We did a series of podcasts on basement finishing. Mostly oriented to DIY but you may find some information useful. 
Basement Finishing Series

Good luck


----------



## majakdragon (Dec 15, 2009)

I agree with hiring a General Contractor. You need to be really specific on what you want and expect. I always wondered about the companies I see online that refer contractors to home owners. Got my answer when I saw one of them refer one of my local roofers. This roofer does really shoddy work and all of his employees are "Independent contractors". They are required to carry their own insurance and pay their own taxes. Once he hires them, he has no idea if they continue to make their insurance payments.


----------



## Speedbump (Dec 15, 2009)

> I agree with hiring a General Contractor. You need to be really specific on what you want and expect. I always wondered about the companies I see online that refer contractors to home owners.

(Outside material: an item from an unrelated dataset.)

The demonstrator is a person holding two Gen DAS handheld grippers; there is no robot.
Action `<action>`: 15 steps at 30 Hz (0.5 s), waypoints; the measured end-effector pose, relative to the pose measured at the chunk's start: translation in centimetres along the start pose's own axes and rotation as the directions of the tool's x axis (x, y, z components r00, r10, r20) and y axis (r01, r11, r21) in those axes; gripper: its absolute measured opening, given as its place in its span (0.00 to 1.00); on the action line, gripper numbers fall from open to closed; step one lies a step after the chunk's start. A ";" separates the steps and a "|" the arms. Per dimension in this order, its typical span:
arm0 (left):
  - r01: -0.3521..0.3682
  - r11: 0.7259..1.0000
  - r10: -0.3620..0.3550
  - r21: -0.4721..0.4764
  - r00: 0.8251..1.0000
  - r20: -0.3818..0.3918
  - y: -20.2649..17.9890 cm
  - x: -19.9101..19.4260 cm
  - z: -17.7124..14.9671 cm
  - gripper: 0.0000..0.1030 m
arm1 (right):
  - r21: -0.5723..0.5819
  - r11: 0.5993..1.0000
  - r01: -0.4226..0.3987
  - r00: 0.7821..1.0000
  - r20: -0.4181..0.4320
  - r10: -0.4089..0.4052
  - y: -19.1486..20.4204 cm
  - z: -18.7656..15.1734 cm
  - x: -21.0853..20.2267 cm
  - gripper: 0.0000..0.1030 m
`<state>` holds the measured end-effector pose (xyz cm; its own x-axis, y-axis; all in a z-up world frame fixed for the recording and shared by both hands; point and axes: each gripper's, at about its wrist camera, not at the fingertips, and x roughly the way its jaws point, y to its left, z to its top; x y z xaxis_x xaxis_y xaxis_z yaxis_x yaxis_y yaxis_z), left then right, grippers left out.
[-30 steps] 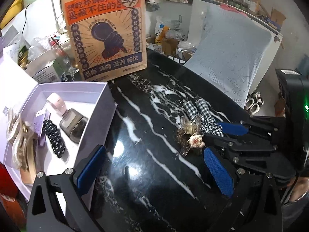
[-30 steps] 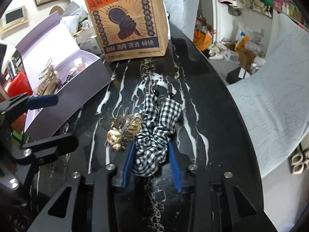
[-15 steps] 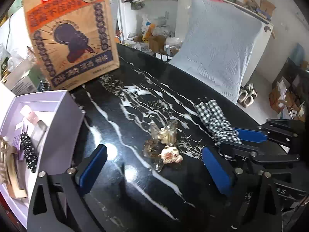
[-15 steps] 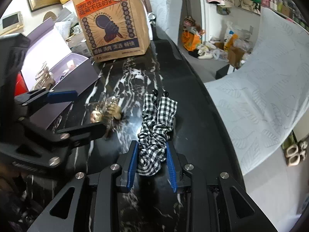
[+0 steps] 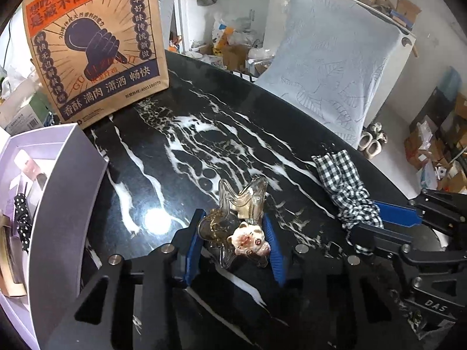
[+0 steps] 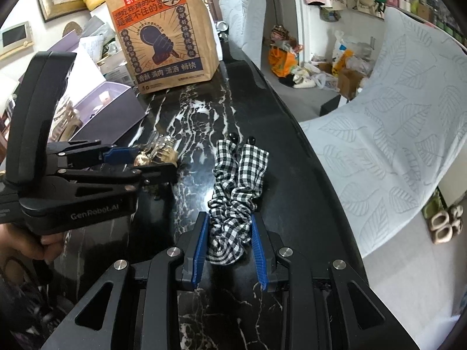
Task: Organize rigid objects
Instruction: 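Lift the gold clip with the left tool while the right tool lifts the gingham scrunchie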
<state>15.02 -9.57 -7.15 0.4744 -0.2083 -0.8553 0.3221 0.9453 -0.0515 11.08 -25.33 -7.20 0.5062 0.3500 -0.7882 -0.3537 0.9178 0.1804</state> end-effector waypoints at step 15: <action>0.008 0.998 -0.008 0.061 1.000 -0.012 -1.8 -3.8 -5.0 0.38 | -0.002 1.000 0.000 1.000 -0.016 0.000 2.0 -4.2 -2.9 0.27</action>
<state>8.55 -9.20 -6.45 0.4618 -0.2123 -0.8612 0.3757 0.9263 -0.0269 5.63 -25.33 -7.05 0.4936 0.3471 -0.7975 -0.3551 0.9174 0.1795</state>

I agree, Angies list and others are there for the money, not the homeowner.  Unless you pay, you don't get on the list.  It's that simple.





Better business bureau is another one.  They used to drive me nuts trying to get me to become a member.  It's not free!


----------



## majakdragon (Dec 15, 2009)

Speedbump hit on another organization that gets way too much credit, and does little for the consumer. BBB, primarily, only monitors their "members". Not that this will actually help the homeowner.


----------



## Brit_9 (Dec 18, 2009)

My friends husband told me to find a contractor on econtractorbids.com.  Have you guys ever used it?  I'm thinking of trying it... what can it hurt?


----------



## SjS1987 (Dec 18, 2009)

Thanks for the comments.  I have been so busy with the holidays I haven't had time to really research these different sites.  I'll let you all know which way I go!


----------



## Speedbump (Dec 18, 2009)

I always say that word of mouth is the best advertising.  Ask your friends and neighbors who have done similar remodels.  They can tell you whether a given contractor is good or bad.  Both are out there, it's up to you to find the best one of the bunch.


----------



## Mikeman (Dec 18, 2009)

Remodel can mean adding electrical and and sinks and a toilet or it mean finishing the walls and ceiling and floor. Two very different situations in terms of complexity and permits needed. 

If you are just covering the walls you can get a drywall contractor to give a quote or for a drop ceiling a ceiling contractor but when you get into adding electrical and plumbing you need a remodel contractor who uses his or her own people and may sub out portions (like the sheetrocking).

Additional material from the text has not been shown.